Une bonne nouvelle pour la qualité de nos approvisionnements : la Commission pourra enfin empêcher l’importation de produits qui contiennent des résidus de pesticides dont l’usage est interdit en Europe.

  • Quels sont, selon vous, les impacts des actions de l’Union Européenne dans l’évolution de l’agriculture en Europe, et plus spécifiquement en France ?

Créée par le traité de Rome en 1957, et mise en place en 1962, la PAC a d’abord eu comme objectif principal d’accroître la productivité de l’agriculture dans l’Europe d’après-guerre. Ainsi, les PAC des dernières décennies ont surtout été orientées vers un soutien aux surfaces et aux volumes de production. Elles ont ainsi conduit à la disparition de nombreux paysans et à la spécialisation des territoires.

Il serait souhaitable désormais qu’elle s’oriente vers d’autres priorités : la relocalisation, la souveraineté alimentaire et la transition agroécologique. Le plafonnement des aides (même si trop timide) est un premier pas encourageant pour soutenir de plus petites exploitations, qui ont des retombées positives en termes d’emploi, d’accès à une alimentation de qualité et de proximité, et de préservation des ressources naturelles sur nos territoires.

  • Quels sont les avantages et les inconvénients d’une politique agricole conduite au niveau européen ?

Première politique européenne intégrée, avec un budget propre, elle met en œuvre une véritable solidarité financière entre les Etats membres pour garantir que chacun puisse atteindre ses objectifs. A la sortie de la Seconde guerre mondiale, la PAC a permis d’assurer la sécurité alimentaire aux populations des Etats membres, à des prix abordables, tout en assurant aux agriculteurs un revenu pour vivre. Plus récemment, suite à l’élargissement de l’UE aux pays de l’est, elle a permis que ceux-ci rattrapent plus rapidement leur retard.

Même si elle est perfectible, le fait même que cette politique intégrée existe démontre ce que l’UE peut faire concrètement pour une convergence vers le haut des niveaux de vie et des conditions de travail des citoyens européens. Je suis de ceux qui plaident pour que son modèle soit étendu à d’autres politiques, notamment en matière sociale et économique.

  • La nouvelle PAC fait l’objet de critiques de la part de ceux qui estiment qu’elle n’est pas « verte » et pas en cohérence avec les ambitions du « Green Deal ». Qu’en pensez-vous ?

Dotée d’un budget de près de 60 milliards d’euros, soit près d’un tiers du budget de l’Union européenne, la PAC pourrait être le vrai fer de lance d’une action d’ampleur de l’UE contre le dérèglement climatique et pour défendre la biodiversité. En renvoyant à chaque État membre, à travers les PSN et les eco-schemes, le niveau d’ambition et les règles opérationnelles, l’UE se prive malheureusement d’une capacité d’intervention à grande échelle.

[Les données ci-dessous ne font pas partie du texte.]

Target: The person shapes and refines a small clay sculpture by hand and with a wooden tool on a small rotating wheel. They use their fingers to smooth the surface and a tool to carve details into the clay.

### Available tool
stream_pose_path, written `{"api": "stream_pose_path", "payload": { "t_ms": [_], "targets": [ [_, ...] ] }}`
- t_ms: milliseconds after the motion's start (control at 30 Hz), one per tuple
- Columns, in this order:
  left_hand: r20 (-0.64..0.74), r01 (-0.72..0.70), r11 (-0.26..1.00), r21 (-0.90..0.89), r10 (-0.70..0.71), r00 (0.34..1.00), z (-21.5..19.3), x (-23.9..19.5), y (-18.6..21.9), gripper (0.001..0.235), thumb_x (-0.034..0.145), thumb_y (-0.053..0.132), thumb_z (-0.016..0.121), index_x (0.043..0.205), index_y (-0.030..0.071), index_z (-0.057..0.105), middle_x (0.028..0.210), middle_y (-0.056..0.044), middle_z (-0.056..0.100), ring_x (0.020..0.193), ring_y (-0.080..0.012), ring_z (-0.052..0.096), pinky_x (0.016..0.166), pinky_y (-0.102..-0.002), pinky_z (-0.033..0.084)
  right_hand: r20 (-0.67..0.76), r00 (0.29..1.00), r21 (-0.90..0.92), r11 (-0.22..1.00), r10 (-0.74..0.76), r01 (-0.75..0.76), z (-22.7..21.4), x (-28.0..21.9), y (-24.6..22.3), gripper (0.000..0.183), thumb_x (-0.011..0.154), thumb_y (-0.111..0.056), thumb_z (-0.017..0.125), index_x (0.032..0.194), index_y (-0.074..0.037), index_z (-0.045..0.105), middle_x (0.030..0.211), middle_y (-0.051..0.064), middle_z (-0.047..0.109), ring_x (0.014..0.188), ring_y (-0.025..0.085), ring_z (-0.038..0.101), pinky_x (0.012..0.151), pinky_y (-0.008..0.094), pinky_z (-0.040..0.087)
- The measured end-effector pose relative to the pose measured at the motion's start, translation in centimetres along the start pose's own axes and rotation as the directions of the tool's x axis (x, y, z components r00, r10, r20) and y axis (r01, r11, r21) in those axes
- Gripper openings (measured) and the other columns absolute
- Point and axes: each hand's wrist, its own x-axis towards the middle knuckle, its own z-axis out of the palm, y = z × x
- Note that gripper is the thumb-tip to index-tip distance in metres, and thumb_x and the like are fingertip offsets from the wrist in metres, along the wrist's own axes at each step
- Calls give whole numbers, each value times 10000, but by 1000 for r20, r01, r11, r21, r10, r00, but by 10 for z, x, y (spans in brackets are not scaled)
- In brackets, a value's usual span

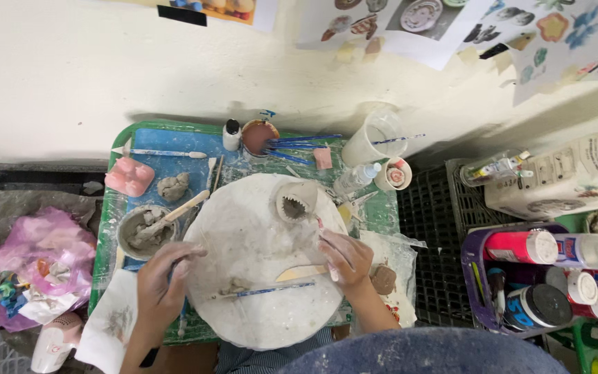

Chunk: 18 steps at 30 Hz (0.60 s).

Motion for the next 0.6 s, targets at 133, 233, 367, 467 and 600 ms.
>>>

C’est d’autant plus regrettable que plusieurs des objectifs de cette nouvelle PAC vont vraiment dans le bon sens : « agir contre le changement climatique » ; « protéger les ressources naturelles dans un objectif de développement durable » ; « préserver les paysages et la biodiversité » ; « garantir la qualité des denrées alimentaires et la santé en réponse aux attentes de la société ».